• Work instructions
Reproduce each entry exactly as written.

• Data provided
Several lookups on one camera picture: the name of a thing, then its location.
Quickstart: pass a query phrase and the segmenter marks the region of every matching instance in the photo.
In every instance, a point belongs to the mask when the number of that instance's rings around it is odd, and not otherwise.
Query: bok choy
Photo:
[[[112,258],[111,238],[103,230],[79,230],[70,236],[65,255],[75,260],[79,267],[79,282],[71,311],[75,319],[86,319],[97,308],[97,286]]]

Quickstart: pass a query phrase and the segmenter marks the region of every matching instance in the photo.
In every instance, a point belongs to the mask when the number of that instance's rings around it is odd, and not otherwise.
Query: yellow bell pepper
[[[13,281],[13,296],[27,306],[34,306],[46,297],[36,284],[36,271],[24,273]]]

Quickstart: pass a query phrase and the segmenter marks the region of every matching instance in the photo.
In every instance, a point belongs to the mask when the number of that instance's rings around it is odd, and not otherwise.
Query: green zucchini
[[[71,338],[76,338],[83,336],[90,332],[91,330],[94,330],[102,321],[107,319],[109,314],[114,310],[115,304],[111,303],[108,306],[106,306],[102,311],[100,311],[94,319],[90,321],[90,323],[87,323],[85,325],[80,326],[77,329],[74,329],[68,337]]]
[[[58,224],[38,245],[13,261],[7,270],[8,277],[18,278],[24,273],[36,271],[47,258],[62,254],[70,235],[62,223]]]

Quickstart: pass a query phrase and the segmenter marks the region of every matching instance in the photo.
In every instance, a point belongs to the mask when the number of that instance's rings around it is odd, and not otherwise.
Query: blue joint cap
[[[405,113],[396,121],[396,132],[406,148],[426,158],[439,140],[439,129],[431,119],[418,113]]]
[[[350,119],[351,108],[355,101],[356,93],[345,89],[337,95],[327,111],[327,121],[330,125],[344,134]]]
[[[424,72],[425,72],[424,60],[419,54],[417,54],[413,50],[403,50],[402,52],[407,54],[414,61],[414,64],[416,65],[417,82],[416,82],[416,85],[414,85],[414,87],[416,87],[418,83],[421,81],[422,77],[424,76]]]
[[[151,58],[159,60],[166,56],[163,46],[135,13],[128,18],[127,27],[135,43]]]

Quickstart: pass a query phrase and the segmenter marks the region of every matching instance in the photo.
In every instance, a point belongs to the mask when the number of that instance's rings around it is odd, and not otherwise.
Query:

• Reply
Several lookups on one camera picture: the name of a thing, then its location.
Quickstart: pass a query phrase and the segmenter marks the region of every matching instance in the photo.
In every instance, a point belongs to the mask when the number of that instance's rings around it is odd, and not otherwise.
Query: bok choy
Photo:
[[[112,258],[111,238],[103,230],[79,230],[70,236],[65,255],[75,260],[79,267],[79,282],[71,311],[75,319],[86,319],[97,308],[97,286]]]

Quickstart: pass a query phrase and the segmenter marks the region of every matching instance in the photo.
In every instance, a point belongs to the mask when the number of that instance's rings around it is odd, and not otherwise.
Query: yellow bell pepper
[[[13,281],[13,296],[27,306],[34,306],[46,297],[36,284],[36,271],[24,273]]]

Quickstart: pass a query phrase and the segmenter marks the region of every matching instance in the photo.
In every instance, a point belongs to the mask when the number of that instance's rings around it is odd, and not otherwise.
Query: green zucchini
[[[71,338],[76,338],[83,336],[90,332],[91,330],[94,330],[102,321],[107,319],[109,314],[114,310],[115,304],[111,303],[108,306],[106,306],[102,311],[100,311],[94,319],[90,321],[90,323],[87,323],[85,325],[80,326],[77,329],[74,329],[68,337]]]
[[[58,224],[38,245],[13,261],[7,270],[8,277],[18,278],[24,273],[36,271],[47,258],[62,254],[70,235],[62,223]]]

Quickstart: pass a query phrase and the segmenter marks the region of every matching instance in the photo.
In every instance, a point belongs to the mask when the number of that instance's rings around it is odd, and not otherwise.
Query: blue joint cap
[[[405,113],[396,121],[396,132],[406,148],[426,158],[439,140],[439,129],[431,119],[418,113]]]
[[[350,119],[351,108],[355,101],[356,93],[345,89],[337,95],[327,111],[327,121],[330,125],[344,134]]]
[[[424,72],[425,72],[424,60],[419,54],[417,54],[413,50],[403,50],[402,52],[407,54],[414,61],[414,64],[416,65],[417,82],[416,82],[416,85],[414,85],[414,87],[416,87],[418,83],[421,81],[422,77],[424,76]]]
[[[151,58],[159,60],[166,56],[163,46],[135,13],[128,18],[127,27],[135,43]]]

Quickstart: pass a query phrase and the segmenter marks the region of every matching instance in the photo.
In every instance, a point belongs to the mask when the number of that instance's rings around it is odd, and not otherwise.
Query:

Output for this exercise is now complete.